Sub-section 2 states that the premises cannot be used for any other purpose other than for which it was rented out. For example, if the rent agreement specifically mentions that the premise is being rented for the purpose of opening a restaurant, the tenant cannot thereafter use the premise for opening an office or any other business other than restaurants.
The previous act did not specifically enable the landlord to enter the premises and inspect the property but the latest amendment provides access to the tenanted property. The landlord after serving due notice to the tenant can inspect the premises. This provision enables the landlord to inspect the property and take decisions on repairs or other maintenance needed on the premise.
Sub-section 7 and 8 of section 5 of The West Bengal Premises Tenancy Act, 1997 makes it obligatory for the tenant to pay maintenance at the rate of 10 percent of the fair rent or the agreed rent and his share of municipal taxes. Now, the question remains, can it be waved by a contract?
So far as maintenance charge is concerned, the landlord by a contract must agree unequivocally that he will not claim or recover maintenance charge from the tenant. But occupier’s share of municipal tax is payable to and recoverable by the Corporation. Hence the landlord must agree to pay both the occupier’s municipal charge and his own share to the municipal corporation in accordance with the law.

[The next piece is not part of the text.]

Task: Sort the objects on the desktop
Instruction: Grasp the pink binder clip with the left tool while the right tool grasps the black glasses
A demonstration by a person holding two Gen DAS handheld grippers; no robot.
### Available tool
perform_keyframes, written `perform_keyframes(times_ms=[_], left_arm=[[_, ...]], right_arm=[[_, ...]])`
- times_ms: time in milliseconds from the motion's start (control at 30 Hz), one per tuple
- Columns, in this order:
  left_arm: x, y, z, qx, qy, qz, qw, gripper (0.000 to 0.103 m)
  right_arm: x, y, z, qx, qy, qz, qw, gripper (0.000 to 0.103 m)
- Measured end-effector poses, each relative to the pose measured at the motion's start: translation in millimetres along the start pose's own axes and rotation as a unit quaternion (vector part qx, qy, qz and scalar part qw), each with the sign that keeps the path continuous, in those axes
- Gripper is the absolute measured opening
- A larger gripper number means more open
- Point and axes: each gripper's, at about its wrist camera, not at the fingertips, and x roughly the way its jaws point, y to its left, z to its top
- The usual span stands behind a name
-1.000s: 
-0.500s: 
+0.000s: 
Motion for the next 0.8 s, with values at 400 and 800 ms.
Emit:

Contracts in contrary to obligations under section 4 & 5
The word “shall” is used in every sub-section of both secs. 4 and 5, indicating the mandatory nature of the obligations referred to in these sub-sections, the question is whether there can be any contract contrary to all or any of these sub-sections. It is clear that these two sections have not touched in any way the contractual rights of the parties. If there is a legal and valid contract between the landlord and tenant, it will prevail over the provisions contained in secs 4 and 5.
But where there is no such contract, the statutory obligations must be discharged. But whether there can be any legal and valid contract that contravenes any mandatory statutory provision? Although it may be said that unless the contractual right is taken away by the statute the covenants shall prevail over the statutory provisions. But if it is found that the statute has not only created some mandatory provisions but has also provided penalty or punishment in the event of a violation of such provisions, then the parties cannot, by contract, override those provisions. In other words, in that event, any contract which overrides such provisions of law cannot be construed as a legal and valid contract.